It’s 1953 and I am at least one but not yet two. I was called Jenny then and up until I was 19. I think I remember Mom telling me I was 19 months old in this picture. I remember her telling me that the photographer was coming – they had itinerant photographers back in the dark ages – and that I wouldn’t sit still or let her dress me and comb my hair. She fought me into submission.
I remember being a happy, hopeful child. Somewhere I have the dress I was wearing in this picture. It’s very pale pink cotton voile with little knife-pleated ruffles on the bottom of the dress. Getting me into a dress and ruffles was a challenge. It still is. Ever since I got my first pair of bell bottom jeans in 1969 I haven’t been in anything else unless you count working at law firms, etc. in which case I wore suits or dresses. But not with ruffles …….. never ruffles.

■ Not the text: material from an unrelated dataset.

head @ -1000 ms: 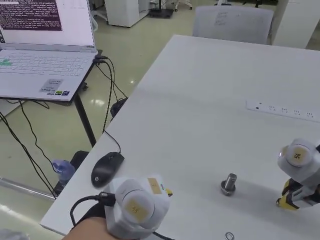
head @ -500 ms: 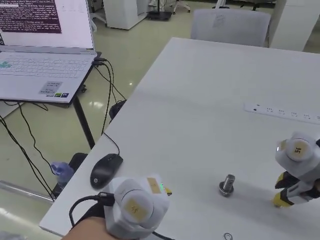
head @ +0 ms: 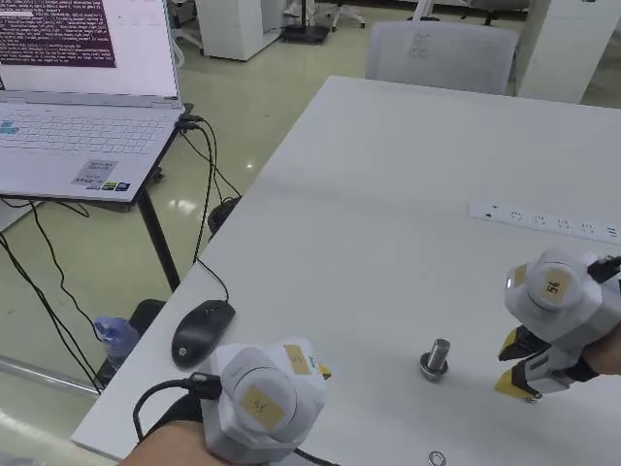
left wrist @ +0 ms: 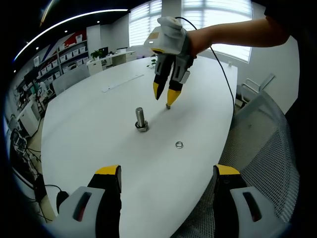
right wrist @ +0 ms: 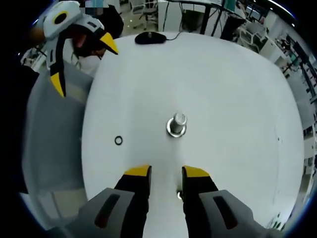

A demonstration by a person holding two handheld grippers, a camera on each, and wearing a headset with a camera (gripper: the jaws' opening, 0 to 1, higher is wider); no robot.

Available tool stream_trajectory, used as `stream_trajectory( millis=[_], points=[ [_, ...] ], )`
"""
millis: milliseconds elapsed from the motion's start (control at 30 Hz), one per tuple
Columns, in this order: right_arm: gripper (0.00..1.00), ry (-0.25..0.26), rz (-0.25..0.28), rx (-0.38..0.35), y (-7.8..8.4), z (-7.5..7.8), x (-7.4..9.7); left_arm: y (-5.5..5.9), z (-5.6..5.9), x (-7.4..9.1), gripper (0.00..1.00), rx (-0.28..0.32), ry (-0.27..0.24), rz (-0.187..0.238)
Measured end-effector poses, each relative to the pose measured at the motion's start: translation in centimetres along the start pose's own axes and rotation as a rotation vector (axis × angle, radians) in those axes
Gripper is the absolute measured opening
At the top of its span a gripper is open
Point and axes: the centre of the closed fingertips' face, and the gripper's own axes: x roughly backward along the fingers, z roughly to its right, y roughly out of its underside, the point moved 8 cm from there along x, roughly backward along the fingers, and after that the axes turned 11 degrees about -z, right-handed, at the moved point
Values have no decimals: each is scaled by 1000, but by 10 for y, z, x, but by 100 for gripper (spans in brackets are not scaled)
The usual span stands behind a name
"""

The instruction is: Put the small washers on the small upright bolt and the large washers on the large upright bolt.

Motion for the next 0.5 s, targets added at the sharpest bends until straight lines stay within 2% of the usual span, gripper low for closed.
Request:
stream_trajectory(
  millis=[300, 500],
  points=[
    [26, -17, 5, 36, -9, -26, -4, 3, 2, 2, 75, 0, -7, 0],
    [26, -35, 13, 35, -12, -39, -10, 5, 4, 3, 74, 1, -8, 0]
  ],
)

Now that I must remember that I am a Senior Citizen – capitalized and screamed out loud – I try to at least dress as if I’m 20 and not 15. Sometimes it works.
The face in this picture was transplanted onto our son. I thought he looked like his father as a newborn. My parents quickly assured me he looked just like me. He got my face and parts of my personality. The parts I don’t care for, of course. He is more laid back than I, taking that from his father. He has my family’s big eyes but his are blue/gray and not brown. He has my dark brown hair but his is curly while mine is poker straight Native American hair. Catching him and dressing him up as a baby was hard too. He was a sneaky little devil and still is, at the ripe old man age of 33.

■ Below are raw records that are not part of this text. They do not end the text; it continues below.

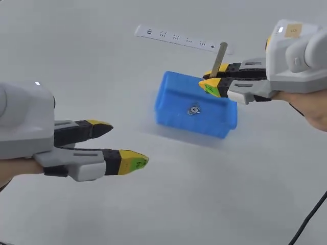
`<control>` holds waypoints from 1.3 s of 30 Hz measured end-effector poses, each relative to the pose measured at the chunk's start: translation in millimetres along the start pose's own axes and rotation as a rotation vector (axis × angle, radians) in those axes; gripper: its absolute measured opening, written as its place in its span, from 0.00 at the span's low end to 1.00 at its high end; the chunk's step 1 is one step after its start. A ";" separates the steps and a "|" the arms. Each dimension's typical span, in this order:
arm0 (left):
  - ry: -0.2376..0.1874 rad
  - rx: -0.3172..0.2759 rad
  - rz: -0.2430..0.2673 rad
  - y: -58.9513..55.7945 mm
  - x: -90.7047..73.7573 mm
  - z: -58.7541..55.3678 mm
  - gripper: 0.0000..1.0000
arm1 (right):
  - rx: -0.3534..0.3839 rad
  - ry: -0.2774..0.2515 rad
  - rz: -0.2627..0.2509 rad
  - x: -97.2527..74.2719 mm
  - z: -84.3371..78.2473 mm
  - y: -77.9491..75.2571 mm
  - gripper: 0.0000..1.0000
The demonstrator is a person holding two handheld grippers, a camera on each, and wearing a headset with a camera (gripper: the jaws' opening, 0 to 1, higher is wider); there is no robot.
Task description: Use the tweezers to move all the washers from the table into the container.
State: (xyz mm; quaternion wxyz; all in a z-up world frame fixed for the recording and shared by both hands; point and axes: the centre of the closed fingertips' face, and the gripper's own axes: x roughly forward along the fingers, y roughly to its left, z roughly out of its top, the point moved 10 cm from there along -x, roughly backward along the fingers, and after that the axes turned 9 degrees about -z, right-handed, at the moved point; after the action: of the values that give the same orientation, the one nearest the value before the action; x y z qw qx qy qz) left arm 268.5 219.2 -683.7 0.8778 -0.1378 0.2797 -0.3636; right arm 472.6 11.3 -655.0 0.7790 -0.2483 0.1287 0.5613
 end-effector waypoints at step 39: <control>0.070 0.002 0.049 3.4 -0.8 -3.9 0.70 | 0.058 0.043 0.036 29.5 -45.8 10.9 0.10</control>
State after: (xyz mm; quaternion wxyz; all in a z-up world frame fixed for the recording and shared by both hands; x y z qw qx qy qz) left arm 267.6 222.0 -688.1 0.8763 -0.1171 0.3134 -0.3467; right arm 475.8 13.5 -710.4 0.7726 -0.2354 0.1660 0.5658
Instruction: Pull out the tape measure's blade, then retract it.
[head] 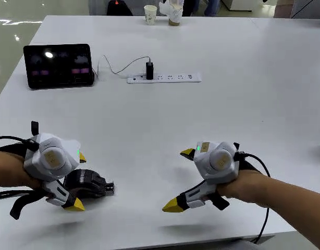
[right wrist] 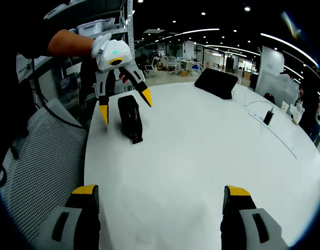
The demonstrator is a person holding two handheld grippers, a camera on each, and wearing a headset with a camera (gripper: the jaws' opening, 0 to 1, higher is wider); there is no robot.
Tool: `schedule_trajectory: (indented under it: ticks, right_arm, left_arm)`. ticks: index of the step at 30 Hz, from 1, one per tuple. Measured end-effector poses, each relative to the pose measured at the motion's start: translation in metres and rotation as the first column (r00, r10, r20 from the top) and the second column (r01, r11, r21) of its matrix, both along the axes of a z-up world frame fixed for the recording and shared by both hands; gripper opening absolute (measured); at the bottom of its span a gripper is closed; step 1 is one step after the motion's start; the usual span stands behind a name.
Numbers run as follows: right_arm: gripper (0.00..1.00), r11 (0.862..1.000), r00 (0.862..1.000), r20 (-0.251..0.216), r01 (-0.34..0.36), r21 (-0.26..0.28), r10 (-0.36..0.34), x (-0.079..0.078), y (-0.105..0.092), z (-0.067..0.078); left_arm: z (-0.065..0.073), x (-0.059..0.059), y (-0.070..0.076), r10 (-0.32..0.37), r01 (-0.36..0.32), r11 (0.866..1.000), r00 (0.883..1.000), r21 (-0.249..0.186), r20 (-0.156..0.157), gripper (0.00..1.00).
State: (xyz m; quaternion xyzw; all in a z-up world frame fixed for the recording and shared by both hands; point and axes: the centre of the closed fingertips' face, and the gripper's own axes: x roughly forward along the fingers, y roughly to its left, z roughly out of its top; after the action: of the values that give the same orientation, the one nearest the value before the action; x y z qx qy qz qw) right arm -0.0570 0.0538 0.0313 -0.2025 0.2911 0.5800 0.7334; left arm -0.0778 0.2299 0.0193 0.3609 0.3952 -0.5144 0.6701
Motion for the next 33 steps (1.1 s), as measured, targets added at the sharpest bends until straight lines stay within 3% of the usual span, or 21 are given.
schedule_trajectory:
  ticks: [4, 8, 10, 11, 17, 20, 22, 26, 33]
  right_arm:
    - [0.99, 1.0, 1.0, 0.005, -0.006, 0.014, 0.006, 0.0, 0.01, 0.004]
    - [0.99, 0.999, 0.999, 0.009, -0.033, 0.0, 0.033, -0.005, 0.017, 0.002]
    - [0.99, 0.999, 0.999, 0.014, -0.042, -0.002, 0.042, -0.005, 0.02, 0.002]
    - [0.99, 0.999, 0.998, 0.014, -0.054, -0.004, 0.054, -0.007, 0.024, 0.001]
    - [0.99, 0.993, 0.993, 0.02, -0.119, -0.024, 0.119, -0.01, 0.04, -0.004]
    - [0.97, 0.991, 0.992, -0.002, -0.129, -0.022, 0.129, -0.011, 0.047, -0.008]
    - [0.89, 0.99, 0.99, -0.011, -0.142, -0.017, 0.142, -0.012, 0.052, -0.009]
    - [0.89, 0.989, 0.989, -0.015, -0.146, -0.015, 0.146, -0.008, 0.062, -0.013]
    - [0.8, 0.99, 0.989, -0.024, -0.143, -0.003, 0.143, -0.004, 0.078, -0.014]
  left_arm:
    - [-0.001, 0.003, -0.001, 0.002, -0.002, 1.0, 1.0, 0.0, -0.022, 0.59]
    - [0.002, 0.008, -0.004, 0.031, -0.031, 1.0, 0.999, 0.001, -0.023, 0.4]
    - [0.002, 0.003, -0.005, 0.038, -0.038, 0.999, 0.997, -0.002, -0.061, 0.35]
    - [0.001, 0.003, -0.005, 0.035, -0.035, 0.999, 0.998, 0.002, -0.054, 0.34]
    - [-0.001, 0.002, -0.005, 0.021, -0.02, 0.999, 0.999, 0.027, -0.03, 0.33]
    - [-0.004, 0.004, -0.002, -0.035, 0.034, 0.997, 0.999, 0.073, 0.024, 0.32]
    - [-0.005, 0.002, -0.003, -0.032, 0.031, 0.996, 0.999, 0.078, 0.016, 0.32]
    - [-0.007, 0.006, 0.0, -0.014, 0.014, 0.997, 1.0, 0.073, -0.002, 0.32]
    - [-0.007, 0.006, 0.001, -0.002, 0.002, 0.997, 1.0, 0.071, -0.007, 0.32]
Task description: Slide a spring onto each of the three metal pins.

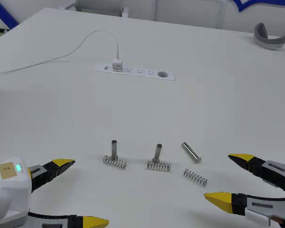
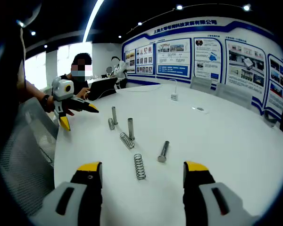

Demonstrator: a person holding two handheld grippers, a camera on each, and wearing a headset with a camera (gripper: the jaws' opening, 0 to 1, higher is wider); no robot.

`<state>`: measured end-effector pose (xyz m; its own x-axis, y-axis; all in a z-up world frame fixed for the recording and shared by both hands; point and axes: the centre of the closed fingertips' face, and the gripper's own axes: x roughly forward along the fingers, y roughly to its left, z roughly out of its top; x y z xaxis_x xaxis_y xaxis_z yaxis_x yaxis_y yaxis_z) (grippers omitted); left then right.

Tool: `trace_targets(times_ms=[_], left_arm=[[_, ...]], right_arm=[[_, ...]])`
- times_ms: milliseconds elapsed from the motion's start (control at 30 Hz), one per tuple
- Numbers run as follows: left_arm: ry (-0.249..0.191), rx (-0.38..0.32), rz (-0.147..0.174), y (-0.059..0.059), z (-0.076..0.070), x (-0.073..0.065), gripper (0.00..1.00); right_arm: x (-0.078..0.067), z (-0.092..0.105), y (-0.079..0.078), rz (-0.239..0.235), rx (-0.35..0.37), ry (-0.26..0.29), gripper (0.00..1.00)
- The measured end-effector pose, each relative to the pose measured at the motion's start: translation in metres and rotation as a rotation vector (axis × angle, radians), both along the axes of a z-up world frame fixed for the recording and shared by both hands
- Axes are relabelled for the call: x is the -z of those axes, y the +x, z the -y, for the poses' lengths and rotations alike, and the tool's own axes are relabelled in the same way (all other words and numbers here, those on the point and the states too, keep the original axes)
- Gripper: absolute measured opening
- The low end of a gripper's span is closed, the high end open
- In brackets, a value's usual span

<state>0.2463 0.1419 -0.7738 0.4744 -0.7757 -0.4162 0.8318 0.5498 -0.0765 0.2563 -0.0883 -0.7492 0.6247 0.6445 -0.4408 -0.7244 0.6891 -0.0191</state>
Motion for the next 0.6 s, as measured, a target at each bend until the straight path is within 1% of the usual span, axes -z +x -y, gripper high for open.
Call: trace_targets(times_ms=[433, 600], left_arm=[[0.0, -0.006, 0.002, -0.0006, 0.0004, -0.0022, 0.92], [-0.006, -0.011, -0.004, -0.0006, 0.001, -0.0025, 0.92]], right_arm=[[0.0011, 0.0035, -0.0012, 0.009, 0.006, -0.01, 0.71], [0.0014, 0.0057, -0.0024, 0.007, 0.016, -0.013, 0.71]])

When this picture was taken, we lived in Gibson City, Illinois. I haven’t been there in years. The town smelled horrible from the bean processing plant where my grandmother and great-uncle worked. There was a small downtown, but usually we went to my grandmother’s house or to a park for a family reunion. I remember one of those reunions the day after the death of Marilyn Monroe and the chatter about it at the park.
I remember playing with kittens on my grandmother’s porch. Dressing them up in doll clothes wasn’t a good idea. They had claws. My kitty was named Butterball, being just a shade yellow and pretty tubby. I loved that cat.
I remember getting my hair cut for the first time ……. and being scared to death as the beautician pumped up my chair so she could reach me.
And I remember happiness. At least for that little bit of time I was blissfully unaware of the tensions in our immediate family. And every day of the almost 36 years I’ve had my own family – I have refused to allow that same sort of tension in our home. Not for me to live in the midst of subliminal disapproval day in and day out. Not for me to live in anger, hate, envy or the thought that other people are responsible for my happiness or the lack of it. Not for me to live with blame, self-pity or manufactured shame. Only for me to live in peace. It took 35+ years, but I’m finally there. Good journey …………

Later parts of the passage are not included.